It’s Monday here at the Deconstruction, which means the lawn care crew is next door — combusting internally, blowing deafeningly, emitting profusely and otherwise kicking up dirt. I’ve been trying in vain to get some work done all morning. I’d say something to the goggled workmen but I’m afraid it won’t help, and anyway, they wouldn’t hear me over the racket and through the snug protection of their air traffic control headsets.
No, I am stuck in the here and now, afraid even to open the sliding glass door for fear I might choke on the pulverized oak leaves and gas fumes.
Understand, these aren’t the same neighbors I disparaged in this month’s Fable. These are not the people who threw a table over the fence, took it back and then threw it back once more, a little further down, behind the camellia. Rather, these are the more immediate neighbors, a family I have known since my family moved into this house in the summer of 1977. I disparaged these neighbors way back in the spring.
And yet I don’t hate them. I wish they’d hire a different bunch of lawn care professionals, and that the guys they did hire might not come quite as often as they do or pack so much unnecessary firepower, but I actually like the family. They link me to my past and the past of my house more than any other household in the entire neighborhood. The fact that the same family lives at that same address more than thirty years on reminds me that while nothing is permanent, some things at least aren’t as fleeting as they otherwise seem.

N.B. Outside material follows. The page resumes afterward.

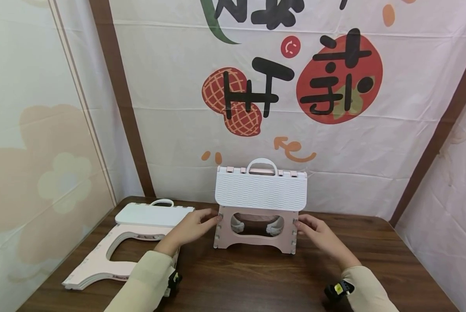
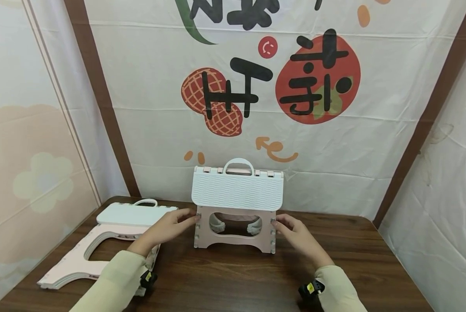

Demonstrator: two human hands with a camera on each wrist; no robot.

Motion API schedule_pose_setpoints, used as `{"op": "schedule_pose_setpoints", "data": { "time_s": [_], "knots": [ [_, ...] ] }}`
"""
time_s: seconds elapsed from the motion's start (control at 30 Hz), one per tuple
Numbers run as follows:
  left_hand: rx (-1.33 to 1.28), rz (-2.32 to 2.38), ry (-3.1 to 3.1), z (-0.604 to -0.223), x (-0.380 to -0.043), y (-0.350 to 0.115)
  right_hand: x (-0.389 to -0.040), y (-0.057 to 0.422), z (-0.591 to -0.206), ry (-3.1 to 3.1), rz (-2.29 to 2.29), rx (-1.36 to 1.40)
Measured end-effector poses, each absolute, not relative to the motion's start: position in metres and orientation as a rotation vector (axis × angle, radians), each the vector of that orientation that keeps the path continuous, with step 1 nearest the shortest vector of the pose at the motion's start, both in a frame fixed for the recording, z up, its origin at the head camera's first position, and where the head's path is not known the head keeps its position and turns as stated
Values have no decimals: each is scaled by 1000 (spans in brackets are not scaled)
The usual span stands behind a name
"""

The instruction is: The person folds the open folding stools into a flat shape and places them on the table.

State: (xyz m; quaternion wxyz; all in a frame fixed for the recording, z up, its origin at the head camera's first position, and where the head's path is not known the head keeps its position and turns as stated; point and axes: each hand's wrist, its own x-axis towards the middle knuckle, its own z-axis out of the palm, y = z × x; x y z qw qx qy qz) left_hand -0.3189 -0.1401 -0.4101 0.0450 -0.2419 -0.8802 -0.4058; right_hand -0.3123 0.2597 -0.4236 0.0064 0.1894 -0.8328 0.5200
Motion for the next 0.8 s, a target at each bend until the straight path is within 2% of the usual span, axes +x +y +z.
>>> {"op": "schedule_pose_setpoints", "data": {
  "time_s": [0.33, 0.57, 0.8],
  "knots": [
    [-643, -1249, -2667, -411, -320, -136, -308, 253, -421, -2579, 1520, 528],
    [-676, -1307, -2588, -411, -323, -130, -308, 246, -421, -2493, 1355, 512],
    [-619, -1310, -2604, -412, -327, -122, -314, 240, -421, -2422, 1416, 557]
  ]
}}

The youngest son and daughter next door were the first friends my brother and I made in the neighborhood, and we stayed friends, and then friendly acquaintances, until every one of us had at last moved out of the house for college and beyond. I was especially close with their youngest son, who introduced me at different times to the music of the Beatles, Choose-Your-Own Adventure books and Playboy magazine. We don’t have a lot in common these days, he and I, but as of sometime last spring, we are friends on Facebook, where every few months we share a quick, impromptu reminiscence before returning to our separate realities.
The parents of these childhood friends — a couple a few years older than my own mother and father — still live next door and remain friendly, if a little reclusive. The mother still teaches piano lessons several days a week, as she did when I was a boy, and sometimes on spring evenings, when we each have our windows open and I’m in the bedroom reading a book, I can hear her tickling the ivories across the narrow alleyway that separates our houses. It is a pleasant, nostalgic sound that can sometimes wipe out thirty years in as few as three notes.
But how different the sound of the leaf blower and the riding mower. I know I’ve gone over this before, and that there is a danger in moaning too long or too loudly, but it really does get to be too much sometimes.
When we were kids we used to rake a labyrinth of bike trails through the leaves each fall and then chase each other through them on our Huffies and Schwinns for a couple weeks before quietly bagging our crudely constructed curbs and medians and setting them by the road, officially signaling the end of fall. Nowadays, regardless of the season, it seems all I ever hear is the roar of a motor. Meantime, all I ever smell is gasoline and all I ever see is an enormous cloud of dust and smoke and swept-up leaves, reminding me of nothing so much as the passage of time and the erosion of the natural world.